╔══

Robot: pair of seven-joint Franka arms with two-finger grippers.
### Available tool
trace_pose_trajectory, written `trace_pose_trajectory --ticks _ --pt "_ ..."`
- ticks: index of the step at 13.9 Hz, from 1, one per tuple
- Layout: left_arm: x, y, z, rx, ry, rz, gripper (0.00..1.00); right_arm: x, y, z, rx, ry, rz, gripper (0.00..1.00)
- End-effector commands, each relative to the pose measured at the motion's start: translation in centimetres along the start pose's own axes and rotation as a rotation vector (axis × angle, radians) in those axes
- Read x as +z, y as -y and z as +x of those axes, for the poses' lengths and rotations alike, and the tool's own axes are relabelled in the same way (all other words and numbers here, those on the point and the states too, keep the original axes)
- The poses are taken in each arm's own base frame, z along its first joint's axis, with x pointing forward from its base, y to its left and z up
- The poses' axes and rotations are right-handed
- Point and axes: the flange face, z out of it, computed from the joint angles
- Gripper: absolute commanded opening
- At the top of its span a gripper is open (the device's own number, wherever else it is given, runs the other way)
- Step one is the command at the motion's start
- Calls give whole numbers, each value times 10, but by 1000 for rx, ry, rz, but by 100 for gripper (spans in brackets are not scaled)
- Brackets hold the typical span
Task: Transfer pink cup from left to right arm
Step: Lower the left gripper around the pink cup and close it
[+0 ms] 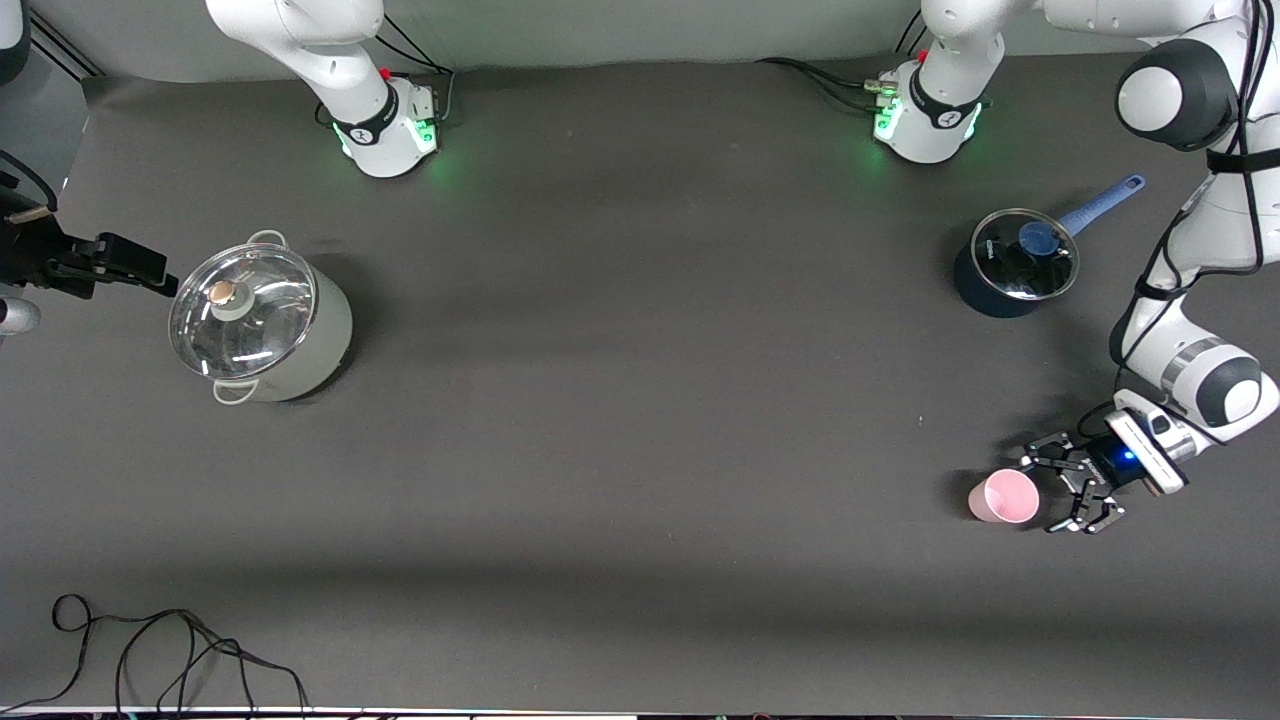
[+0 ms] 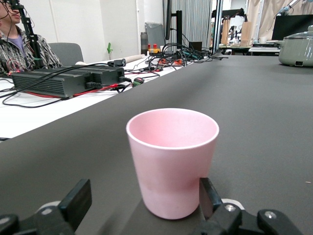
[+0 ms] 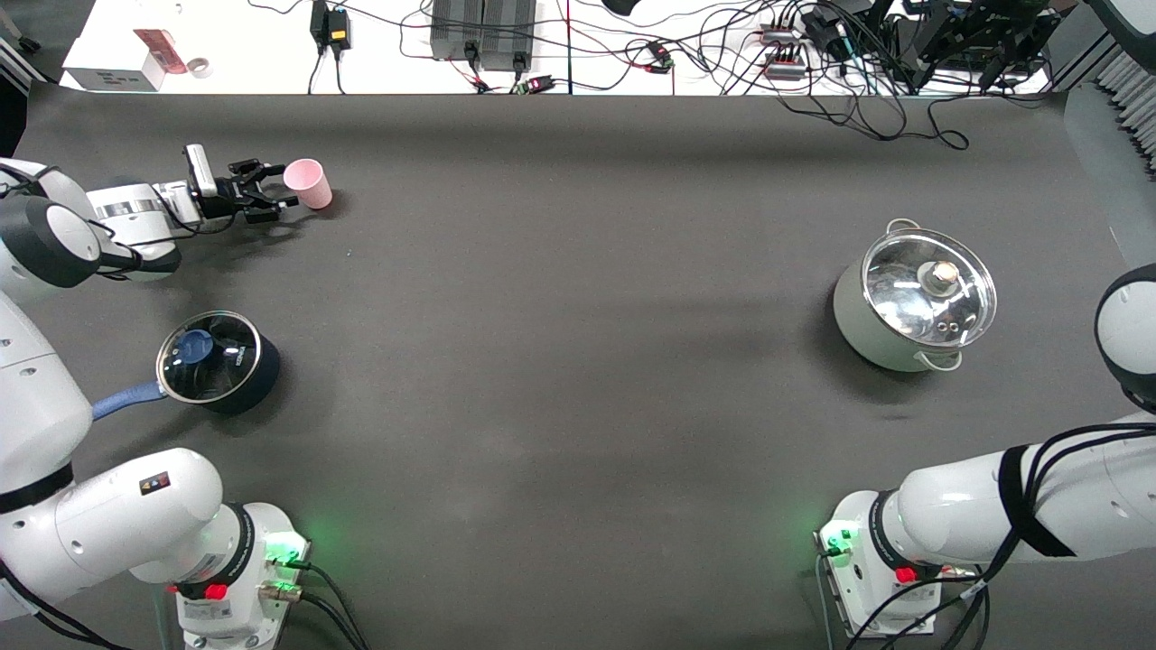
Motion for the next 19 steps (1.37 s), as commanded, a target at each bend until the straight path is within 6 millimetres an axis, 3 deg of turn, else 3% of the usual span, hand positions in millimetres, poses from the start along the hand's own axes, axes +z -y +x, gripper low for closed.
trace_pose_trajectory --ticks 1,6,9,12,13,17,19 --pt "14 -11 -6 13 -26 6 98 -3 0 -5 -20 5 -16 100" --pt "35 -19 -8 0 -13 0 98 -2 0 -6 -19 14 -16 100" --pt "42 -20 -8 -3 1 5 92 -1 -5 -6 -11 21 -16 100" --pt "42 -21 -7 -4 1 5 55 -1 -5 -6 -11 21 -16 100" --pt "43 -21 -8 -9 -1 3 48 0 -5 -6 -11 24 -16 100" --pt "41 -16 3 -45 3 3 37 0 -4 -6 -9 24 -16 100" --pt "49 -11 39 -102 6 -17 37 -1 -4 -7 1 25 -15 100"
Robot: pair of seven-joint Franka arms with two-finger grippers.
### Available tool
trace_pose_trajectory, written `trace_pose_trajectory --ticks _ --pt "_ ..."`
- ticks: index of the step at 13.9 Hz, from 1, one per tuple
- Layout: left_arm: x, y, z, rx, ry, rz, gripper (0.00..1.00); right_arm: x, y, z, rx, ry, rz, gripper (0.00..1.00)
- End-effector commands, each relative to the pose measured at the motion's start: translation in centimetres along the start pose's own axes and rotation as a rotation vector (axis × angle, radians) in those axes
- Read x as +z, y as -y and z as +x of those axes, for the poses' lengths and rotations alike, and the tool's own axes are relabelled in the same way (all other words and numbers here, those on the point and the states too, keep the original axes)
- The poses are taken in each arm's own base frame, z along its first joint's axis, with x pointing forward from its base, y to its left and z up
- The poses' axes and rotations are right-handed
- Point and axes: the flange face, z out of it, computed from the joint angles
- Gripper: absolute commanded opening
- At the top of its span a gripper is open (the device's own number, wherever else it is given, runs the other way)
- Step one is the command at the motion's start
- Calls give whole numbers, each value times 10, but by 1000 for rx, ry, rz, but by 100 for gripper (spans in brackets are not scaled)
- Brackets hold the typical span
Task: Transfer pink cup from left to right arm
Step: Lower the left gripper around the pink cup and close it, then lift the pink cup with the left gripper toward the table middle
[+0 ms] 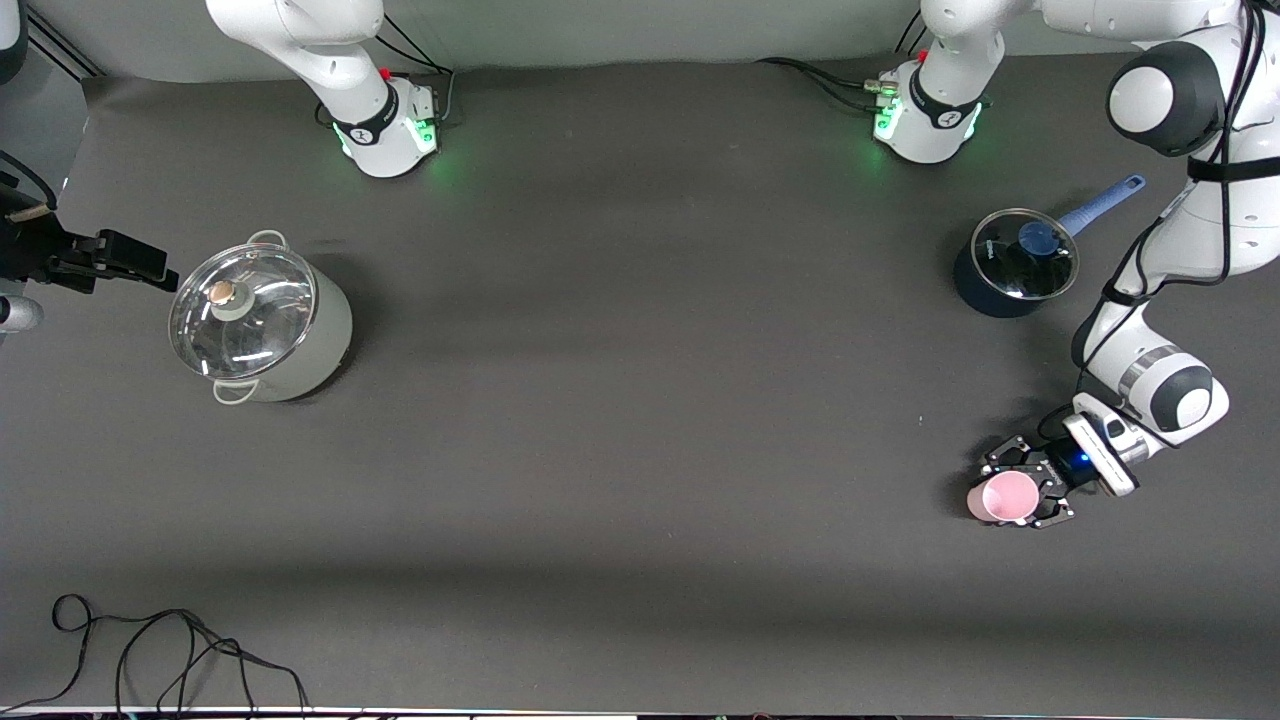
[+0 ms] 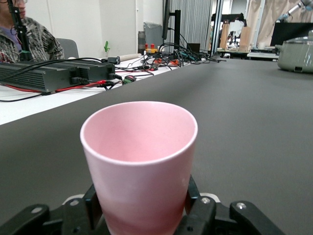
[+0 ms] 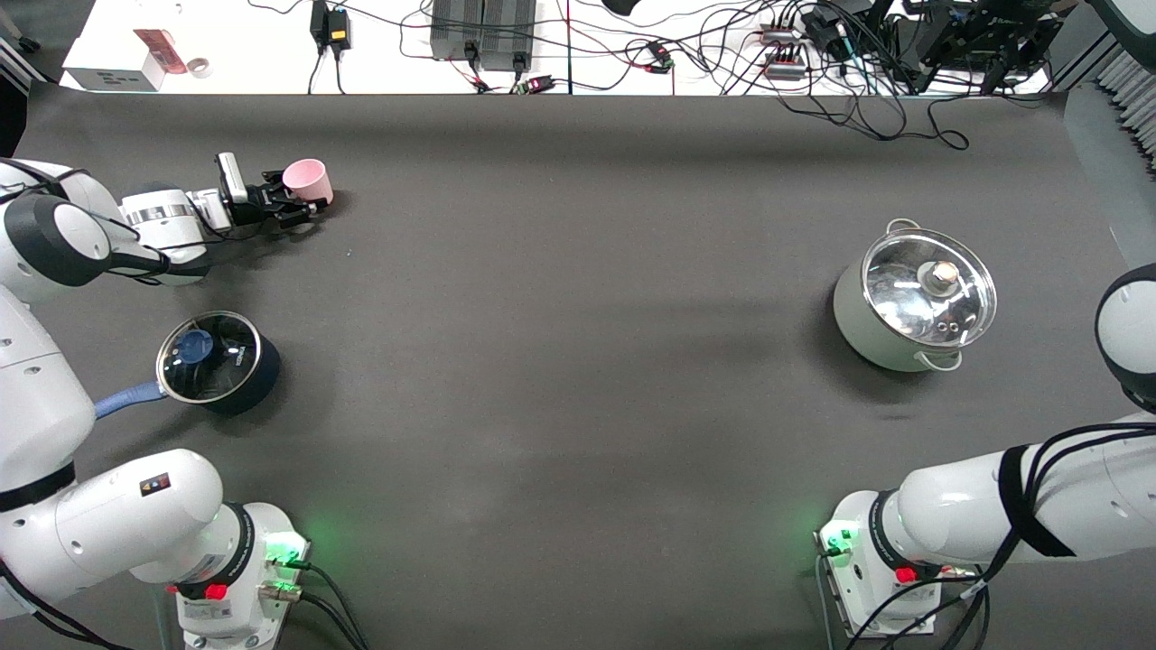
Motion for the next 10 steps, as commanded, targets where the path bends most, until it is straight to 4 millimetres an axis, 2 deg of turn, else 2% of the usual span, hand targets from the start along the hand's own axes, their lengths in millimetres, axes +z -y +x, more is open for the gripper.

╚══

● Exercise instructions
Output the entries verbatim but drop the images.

● Task answer
Robot: pair of seven-joint Franka arms with two-finger grippers.
### Available tool
trace_pose_trajectory, written `trace_pose_trajectory --ticks _ --pt "_ ..."`
- ticks: index of the step at 13.9 Hz, from 1, one per tuple
- Layout: left_arm: x, y, z, rx, ry, rz, gripper (0.00..1.00); right_arm: x, y, z, rx, ry, rz, gripper (0.00..1.00)
- End-effector commands, each relative to the pose measured at the motion's start: translation in centimetres along the start pose's own axes and rotation as a rotation vector (axis × angle, radians) in those axes
- Read x as +z, y as -y and z as +x of those axes, for the poses' lengths and rotations alike, and the tool's own axes are relabelled in the same way (all other words and numbers here, those on the point and the states too, keep the original axes)
- The poses are taken in each arm's own base frame, z along its first joint's axis, with x pointing forward from its base, y to its left and z up
- The poses' axes and rotations are right-handed
- Point and axes: the flange face, z out of it, computed from the joint angles
- Gripper: absolute commanded opening
- At the top of its span a gripper is open (the device's own number, wherever else it is given, runs the other way)
- Step one is the command at the motion's start
- Calls give whole numbers, each value times 10, but by 1000 for rx, ry, rz, but by 100 for gripper (spans in brackets are not scaled)
- Brackets hold the typical span
Task: Transfer pink cup from left to right arm
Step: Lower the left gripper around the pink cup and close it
[+0 ms] 
[+0 ms] 
[+0 ms] 
Motion for the next 19 steps (1.37 s), as commanded, a target at each bend until the straight path is within 6 millimetres an axis, 3 deg of turn, else 3% of the usual span, hand positions in millimetres, poses from the start along the hand's own axes, axes +z -y +x, gripper low for closed.
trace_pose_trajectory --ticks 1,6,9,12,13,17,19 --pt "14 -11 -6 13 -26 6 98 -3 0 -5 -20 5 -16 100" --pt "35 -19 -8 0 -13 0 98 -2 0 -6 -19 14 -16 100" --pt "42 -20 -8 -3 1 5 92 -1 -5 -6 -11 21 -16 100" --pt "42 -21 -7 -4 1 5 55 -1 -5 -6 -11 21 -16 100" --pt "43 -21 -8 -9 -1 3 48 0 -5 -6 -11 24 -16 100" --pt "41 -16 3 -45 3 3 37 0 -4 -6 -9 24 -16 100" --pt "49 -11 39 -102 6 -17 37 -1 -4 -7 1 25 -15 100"
Robot: pair of seven-joint Franka arms with two-finger grippers.
### Available tool
trace_pose_trajectory, written `trace_pose_trajectory --ticks _ --pt "_ ..."`
- ticks: index of the step at 13.9 Hz, from 1, one per tuple
- Layout: left_arm: x, y, z, rx, ry, rz, gripper (0.00..1.00); right_arm: x, y, z, rx, ry, rz, gripper (0.00..1.00)
- End-effector commands, each relative to the pose measured at the motion's start: translation in centimetres along the start pose's own axes and rotation as a rotation vector (axis × angle, radians) in those axes
- Read x as +z, y as -y and z as +x of those axes, for the poses' lengths and rotations alike, and the tool's own axes are relabelled in the same way (all other words and numbers here, those on the point and the states too, keep the original axes)
- The poses are taken in each arm's own base frame, z along its first joint's axis, with x pointing forward from its base, y to its left and z up
- The poses' axes and rotations are right-handed
- Point and axes: the flange face, z out of it, computed from the joint angles
- Gripper: absolute commanded opening
- At the top of its span a gripper is open (the device's own number, wherever else it is given, runs the other way)
- Step one is the command at the motion's start
- Calls give whole numbers, each value times 10, but by 1000 for rx, ry, rz, but by 100 for gripper (spans in brackets are not scaled)
- Brackets hold the typical span
Task: Transfer pink cup from left to right arm
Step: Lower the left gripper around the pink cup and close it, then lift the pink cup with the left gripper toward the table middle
[+0 ms] 
[+0 ms] 
[+0 ms] 
Motion for the next 10 steps, as commanded, targets where the path bends most, until it is straight to 4 millimetres an axis, 2 deg of turn, else 2% of the usual span, hand targets from the start along the hand's own axes, their lengths in millimetres, axes +z -y +x, more is open for the gripper.

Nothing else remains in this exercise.